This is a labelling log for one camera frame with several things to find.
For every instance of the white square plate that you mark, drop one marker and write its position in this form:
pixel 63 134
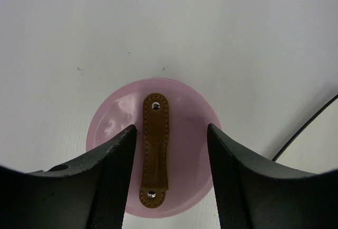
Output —
pixel 313 148

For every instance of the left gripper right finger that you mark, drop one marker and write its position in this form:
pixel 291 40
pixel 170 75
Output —
pixel 252 191

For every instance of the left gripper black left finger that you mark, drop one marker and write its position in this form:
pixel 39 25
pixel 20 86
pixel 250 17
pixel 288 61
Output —
pixel 89 191

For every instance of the pink round container lid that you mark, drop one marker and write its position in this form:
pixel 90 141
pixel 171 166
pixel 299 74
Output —
pixel 171 171

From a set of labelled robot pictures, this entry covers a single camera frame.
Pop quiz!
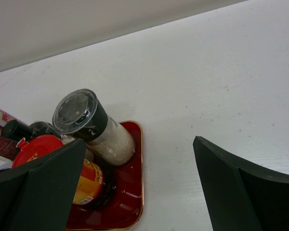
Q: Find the red-capped sauce jar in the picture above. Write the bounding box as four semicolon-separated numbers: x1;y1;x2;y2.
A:
12;135;116;207

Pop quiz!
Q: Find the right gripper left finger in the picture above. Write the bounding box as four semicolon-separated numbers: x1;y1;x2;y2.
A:
0;140;86;231

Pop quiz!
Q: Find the red lacquer tray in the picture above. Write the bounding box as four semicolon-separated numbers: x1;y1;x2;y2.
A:
66;120;144;231

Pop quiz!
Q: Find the dark soy sauce bottle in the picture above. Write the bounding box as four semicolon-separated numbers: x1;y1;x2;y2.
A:
0;109;33;161

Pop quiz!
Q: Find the black-top pepper grinder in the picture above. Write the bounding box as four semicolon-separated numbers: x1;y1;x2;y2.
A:
29;121;61;139

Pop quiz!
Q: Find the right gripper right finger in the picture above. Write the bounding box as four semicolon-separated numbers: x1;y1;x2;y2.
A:
193;136;289;231

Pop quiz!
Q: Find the salt grinder clear lid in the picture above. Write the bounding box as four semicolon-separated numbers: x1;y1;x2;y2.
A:
52;89;135;166

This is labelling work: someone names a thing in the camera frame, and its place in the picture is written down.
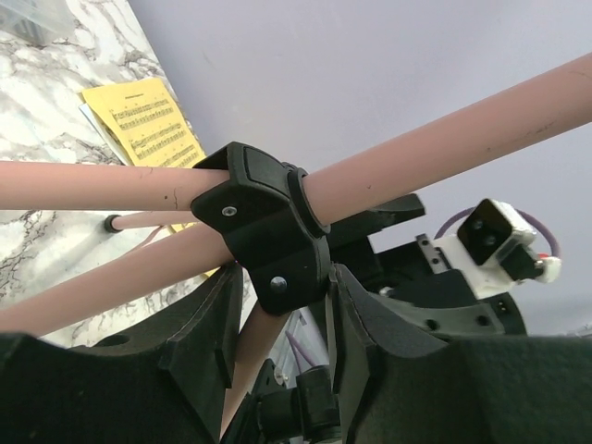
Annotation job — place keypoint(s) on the pink perforated music stand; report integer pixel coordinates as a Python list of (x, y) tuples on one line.
[(272, 220)]

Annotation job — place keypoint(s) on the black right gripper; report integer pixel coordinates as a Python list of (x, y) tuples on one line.
[(425, 284)]

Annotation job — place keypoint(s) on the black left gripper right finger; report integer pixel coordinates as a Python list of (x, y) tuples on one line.
[(398, 384)]

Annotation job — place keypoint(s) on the clear plastic organizer box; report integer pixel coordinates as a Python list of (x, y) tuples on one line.
[(39, 22)]

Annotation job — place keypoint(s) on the yellow sheet music page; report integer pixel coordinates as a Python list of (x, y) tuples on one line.
[(146, 121)]

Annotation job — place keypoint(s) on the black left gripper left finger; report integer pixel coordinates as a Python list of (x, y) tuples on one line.
[(162, 380)]

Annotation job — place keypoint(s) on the white paper sheet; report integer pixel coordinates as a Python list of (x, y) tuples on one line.
[(103, 131)]

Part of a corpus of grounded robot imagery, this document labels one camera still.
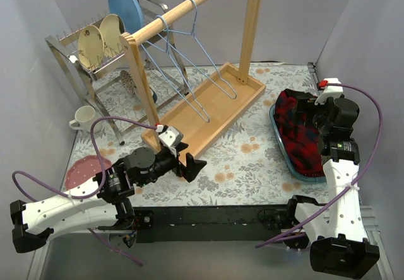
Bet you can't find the cream plate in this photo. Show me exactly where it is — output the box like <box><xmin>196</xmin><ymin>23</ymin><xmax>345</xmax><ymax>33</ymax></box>
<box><xmin>99</xmin><ymin>14</ymin><xmax>124</xmax><ymax>58</ymax></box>
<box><xmin>78</xmin><ymin>25</ymin><xmax>104</xmax><ymax>71</ymax></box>

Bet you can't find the red plaid skirt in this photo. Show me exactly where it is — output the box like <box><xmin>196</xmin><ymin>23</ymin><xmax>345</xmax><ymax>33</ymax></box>
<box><xmin>273</xmin><ymin>89</ymin><xmax>324</xmax><ymax>178</ymax></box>

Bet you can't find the blue plate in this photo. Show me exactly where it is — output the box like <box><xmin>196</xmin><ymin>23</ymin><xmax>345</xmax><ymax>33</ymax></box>
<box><xmin>108</xmin><ymin>0</ymin><xmax>144</xmax><ymax>34</ymax></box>

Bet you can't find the teal plastic tray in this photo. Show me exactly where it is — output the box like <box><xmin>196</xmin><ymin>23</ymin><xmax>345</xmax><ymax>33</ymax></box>
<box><xmin>269</xmin><ymin>104</ymin><xmax>326</xmax><ymax>184</ymax></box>

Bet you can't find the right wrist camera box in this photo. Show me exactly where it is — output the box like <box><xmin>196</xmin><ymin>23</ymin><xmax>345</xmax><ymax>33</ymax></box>
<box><xmin>314</xmin><ymin>78</ymin><xmax>343</xmax><ymax>105</ymax></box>

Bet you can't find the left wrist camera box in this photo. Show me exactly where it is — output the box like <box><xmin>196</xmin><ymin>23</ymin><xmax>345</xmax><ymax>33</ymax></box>
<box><xmin>156</xmin><ymin>124</ymin><xmax>184</xmax><ymax>154</ymax></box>

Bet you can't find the metal dish rack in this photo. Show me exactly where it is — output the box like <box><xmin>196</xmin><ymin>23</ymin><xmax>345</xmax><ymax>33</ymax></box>
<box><xmin>45</xmin><ymin>0</ymin><xmax>184</xmax><ymax>145</ymax></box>

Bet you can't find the wooden clothes rack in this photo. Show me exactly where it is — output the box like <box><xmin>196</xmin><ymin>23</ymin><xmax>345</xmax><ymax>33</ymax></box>
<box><xmin>120</xmin><ymin>0</ymin><xmax>266</xmax><ymax>158</ymax></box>

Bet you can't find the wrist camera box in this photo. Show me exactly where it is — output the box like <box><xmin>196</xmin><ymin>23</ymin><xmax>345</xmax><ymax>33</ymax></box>
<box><xmin>156</xmin><ymin>124</ymin><xmax>184</xmax><ymax>154</ymax></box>
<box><xmin>314</xmin><ymin>78</ymin><xmax>343</xmax><ymax>105</ymax></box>

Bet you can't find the white mug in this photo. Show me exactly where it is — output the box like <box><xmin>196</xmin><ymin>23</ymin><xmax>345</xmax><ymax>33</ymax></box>
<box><xmin>69</xmin><ymin>105</ymin><xmax>100</xmax><ymax>133</ymax></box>

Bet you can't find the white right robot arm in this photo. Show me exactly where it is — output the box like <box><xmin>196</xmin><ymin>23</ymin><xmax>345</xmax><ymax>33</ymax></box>
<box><xmin>260</xmin><ymin>90</ymin><xmax>380</xmax><ymax>279</ymax></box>

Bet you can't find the patterned bowl under rack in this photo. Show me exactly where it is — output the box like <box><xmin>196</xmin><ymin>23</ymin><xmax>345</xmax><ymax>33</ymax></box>
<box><xmin>119</xmin><ymin>70</ymin><xmax>136</xmax><ymax>95</ymax></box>

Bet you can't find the cream plate front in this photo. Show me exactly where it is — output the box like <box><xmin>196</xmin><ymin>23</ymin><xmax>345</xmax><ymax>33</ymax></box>
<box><xmin>78</xmin><ymin>25</ymin><xmax>104</xmax><ymax>71</ymax></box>

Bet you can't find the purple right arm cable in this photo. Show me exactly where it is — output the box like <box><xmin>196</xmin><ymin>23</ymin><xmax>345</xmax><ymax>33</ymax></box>
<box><xmin>254</xmin><ymin>83</ymin><xmax>382</xmax><ymax>249</ymax></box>

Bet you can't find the light blue wire hanger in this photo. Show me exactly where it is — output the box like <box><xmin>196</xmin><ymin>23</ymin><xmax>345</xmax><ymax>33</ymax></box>
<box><xmin>184</xmin><ymin>0</ymin><xmax>237</xmax><ymax>100</ymax></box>

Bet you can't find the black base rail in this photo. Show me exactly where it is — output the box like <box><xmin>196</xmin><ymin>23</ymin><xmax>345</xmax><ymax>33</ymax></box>
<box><xmin>97</xmin><ymin>206</ymin><xmax>316</xmax><ymax>245</ymax></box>

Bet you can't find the cream plate rear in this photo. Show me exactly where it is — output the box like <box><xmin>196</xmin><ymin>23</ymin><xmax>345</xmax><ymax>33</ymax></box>
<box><xmin>99</xmin><ymin>14</ymin><xmax>124</xmax><ymax>58</ymax></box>

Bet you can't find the teal cup under rack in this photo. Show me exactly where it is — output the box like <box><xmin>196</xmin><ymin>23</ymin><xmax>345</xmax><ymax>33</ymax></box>
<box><xmin>150</xmin><ymin>87</ymin><xmax>158</xmax><ymax>103</ymax></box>

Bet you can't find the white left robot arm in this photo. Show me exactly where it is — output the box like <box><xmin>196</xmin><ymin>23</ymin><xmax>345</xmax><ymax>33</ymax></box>
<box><xmin>10</xmin><ymin>147</ymin><xmax>206</xmax><ymax>254</ymax></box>

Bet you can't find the pink dotted plate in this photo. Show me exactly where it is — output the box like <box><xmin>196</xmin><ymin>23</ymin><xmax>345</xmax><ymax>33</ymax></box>
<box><xmin>65</xmin><ymin>155</ymin><xmax>102</xmax><ymax>196</ymax></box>

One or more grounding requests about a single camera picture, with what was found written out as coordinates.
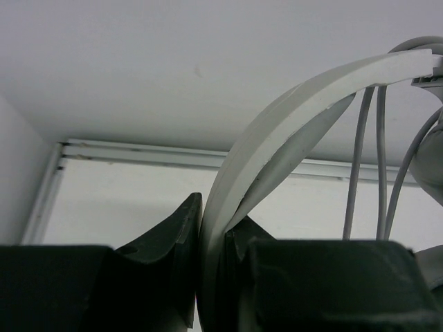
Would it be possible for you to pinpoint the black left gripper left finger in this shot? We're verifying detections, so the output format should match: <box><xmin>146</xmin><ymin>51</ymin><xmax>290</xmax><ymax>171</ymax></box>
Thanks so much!
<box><xmin>1</xmin><ymin>193</ymin><xmax>202</xmax><ymax>331</ymax></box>

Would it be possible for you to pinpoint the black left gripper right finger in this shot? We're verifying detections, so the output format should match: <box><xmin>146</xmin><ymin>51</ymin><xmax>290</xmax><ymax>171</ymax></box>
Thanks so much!
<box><xmin>217</xmin><ymin>217</ymin><xmax>442</xmax><ymax>331</ymax></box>

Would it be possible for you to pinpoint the grey headphone cable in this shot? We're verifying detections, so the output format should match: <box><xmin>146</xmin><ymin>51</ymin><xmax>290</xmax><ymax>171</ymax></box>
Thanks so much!
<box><xmin>342</xmin><ymin>84</ymin><xmax>443</xmax><ymax>241</ymax></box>

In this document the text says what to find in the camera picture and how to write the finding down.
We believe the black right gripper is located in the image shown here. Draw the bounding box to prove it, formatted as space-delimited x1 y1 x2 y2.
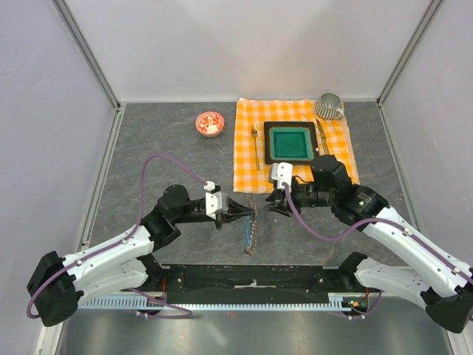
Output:
264 177 336 218

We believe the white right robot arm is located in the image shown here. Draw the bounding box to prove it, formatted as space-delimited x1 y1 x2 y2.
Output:
266 155 472 334

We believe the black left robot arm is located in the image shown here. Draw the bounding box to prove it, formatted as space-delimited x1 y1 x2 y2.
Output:
27 185 255 327

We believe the orange checkered cloth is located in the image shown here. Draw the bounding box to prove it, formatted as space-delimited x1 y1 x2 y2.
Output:
233 98 360 194

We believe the black teal square plate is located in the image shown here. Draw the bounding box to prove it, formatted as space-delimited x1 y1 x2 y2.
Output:
263 121 320 166

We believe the gold knife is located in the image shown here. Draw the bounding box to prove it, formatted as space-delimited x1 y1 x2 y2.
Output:
316 119 330 155

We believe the gold fork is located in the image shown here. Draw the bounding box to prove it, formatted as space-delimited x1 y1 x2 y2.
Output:
251 124 260 171

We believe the red patterned bowl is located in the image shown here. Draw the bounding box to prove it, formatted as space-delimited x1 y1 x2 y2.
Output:
195 112 225 137

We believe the striped ceramic mug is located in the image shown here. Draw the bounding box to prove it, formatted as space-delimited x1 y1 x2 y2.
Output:
315 92 345 120

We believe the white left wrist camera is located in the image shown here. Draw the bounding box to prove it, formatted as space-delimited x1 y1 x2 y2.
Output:
204 181 229 220

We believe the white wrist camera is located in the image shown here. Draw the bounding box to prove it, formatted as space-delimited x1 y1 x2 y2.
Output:
269 162 293 190
204 181 229 220

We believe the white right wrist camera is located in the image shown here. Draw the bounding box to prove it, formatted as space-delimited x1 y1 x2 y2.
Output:
269 162 293 190

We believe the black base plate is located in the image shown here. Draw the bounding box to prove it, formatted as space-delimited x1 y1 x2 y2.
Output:
140 264 366 305

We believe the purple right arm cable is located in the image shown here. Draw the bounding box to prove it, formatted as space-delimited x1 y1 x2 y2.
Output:
283 183 473 321

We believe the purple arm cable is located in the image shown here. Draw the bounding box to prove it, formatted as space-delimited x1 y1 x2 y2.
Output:
283 183 473 321
26 154 211 320

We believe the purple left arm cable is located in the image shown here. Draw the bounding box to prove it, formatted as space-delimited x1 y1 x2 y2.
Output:
26 154 211 320

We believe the slotted cable duct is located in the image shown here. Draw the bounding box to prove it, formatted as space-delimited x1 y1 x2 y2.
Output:
78 294 351 312

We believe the aluminium frame rail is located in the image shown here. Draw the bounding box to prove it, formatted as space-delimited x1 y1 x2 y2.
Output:
51 0 121 112

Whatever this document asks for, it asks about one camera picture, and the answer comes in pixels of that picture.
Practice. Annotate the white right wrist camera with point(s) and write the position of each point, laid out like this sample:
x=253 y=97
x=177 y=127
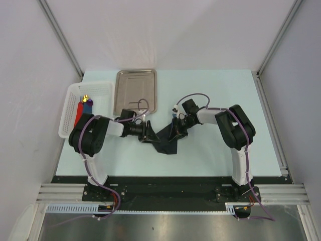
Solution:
======
Work request: In the listing, find the line with "We believe the aluminium" and retype exactly from there through the last line, both included, leaving the pictures out.

Worked solution:
We believe the aluminium frame rail is located in the image shown here. Draw the bounding box to prove it, formatted as space-delimited x1 y1 x2 y2.
Output:
51 0 121 112

Whatever this document asks for, it asks about one camera picture, and the answer comes in pixels of that picture.
Practice. Annotate the white right wrist camera with point(s) and write the position of each point, laid out like this sample:
x=253 y=97
x=177 y=127
Solution:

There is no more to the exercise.